Fringe Comedy
Gilded Balloon 30th Anniversary Comedy Walk
Gilded Balloon Meeting Point
Five stars
Phil Nichol
The Stand
Four stars
George Egg
Gilded Balloon
Three stars
Gayle Anderson
Gilded Balloon veterans, Arthur Smith and Steve Frost, celebrated the comedy club's 30th anniversary with a strange and surreal stravaigin round the famous venue's old and new sites. The 11pm start was a bit earlier than Arthur's infamous spontaneous sorties around the city in the 80's and 90's, when he would lead his friends and fellow comedians on all manner of 'Closie Encounters of the Third Kind!' Dressed a bit like Bear Grylls as styled by Vivienne Westwood, complete with ' Scout And Proud ' badge, Arthur and his organiser-in-chief, Frost took around 40 of us fearless souls to some of their favourite old haunts(or what's left of them). We caroused through the cobbled Cowgate with a quick stop in a pedestrian tunnel to see a dead comedian. According to Arthur, they're a common sight at the Fringe. Luckily, with crowd support, the duo soon brought this one back to life. They even successfully dared him to drink a long- abandoned pint of lager later in the tour. We viewed the spot where a famous comedian cried after a show and flash mob funded a happy but unsuspecting busker.

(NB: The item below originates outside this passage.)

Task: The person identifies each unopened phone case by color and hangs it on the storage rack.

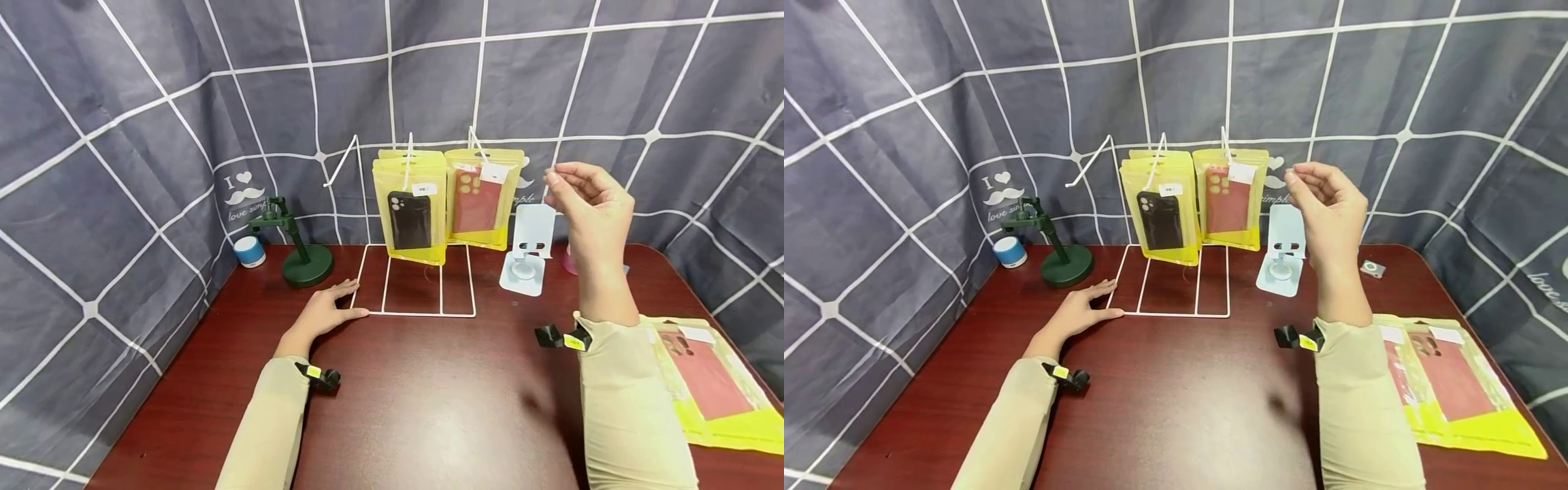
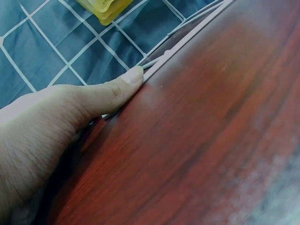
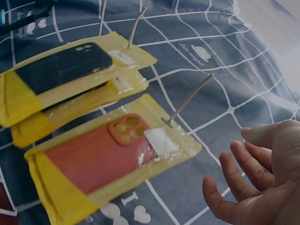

Our amazing adventure ended on the Royal Mile with Arthur, now stripped down to a Lycra jumpsuit, reciting Dryden. Old school, old rules fun at its finest.
Run ended
Phil Nichol has upped the ante this year. I Don't Want To Talk About It, is undoubtedly one of the feel-good happenings of the entire Fringe. It's a strange turn of events for a show that's described as a cathartic hour of chat from the Canadian comic about the breakup of his long term relationship. Take my word for it though, this will leave you feeling happier than an evening spent watching, 'It's A Wonderful Life' with a limitless supply of chocolate. Complete with new goatee beard, Phil is in fine, frenetic form. He leaps around the stage impersonating Mexican insects. He swats away invisible wasps. He blurts out gross tales of bad oysters. He crowd surfs to nipple tweak a man in the second row. It's like watching Robert Downey Jr. on Red Bull. Talk turns to the betrayal he suffered at the hands of his girlfriend and best pal and the seasoned story-teller still manages to wring the belly laughs out of this dark topic. Just when you think it's over, he produces one of the biggest surprises and best Fringe bargains ever. I don't want to ruin it, so all I'll say is, don't make any further plans for the evening and look out your dancing shoes.
Until August 30
George Egg has whipped up a comedy show with a difference. The jobbing comedian has seen more than his fair share of Premier Inn and Travelodge accommodation and has cracked a way of cooking delicious meals in them. In George Egg: Anarchist Cook, the set is a mocked-up hotel room - complete with Corby trouser press. Before you can say, 'cordon bleu' George has used the kettle as a poacher, the mini iron as a hotplate and the trouser press as a bread maker. He rustles up an impressive three course spread with a healthy portion of humour. It's an ingenuous show and one that's surely going to get its own TV series. Puns mixed with the smell of pancakes is a memorable combo. It did seem a bit of a rush fitting this amount of cooking and craftiness into an hour however and the show slightly lost momentum after two courses when George went off to construct his big ending leaving the audience to watch a short film. Terrific fun though, - you should be scrambling to get a ticket.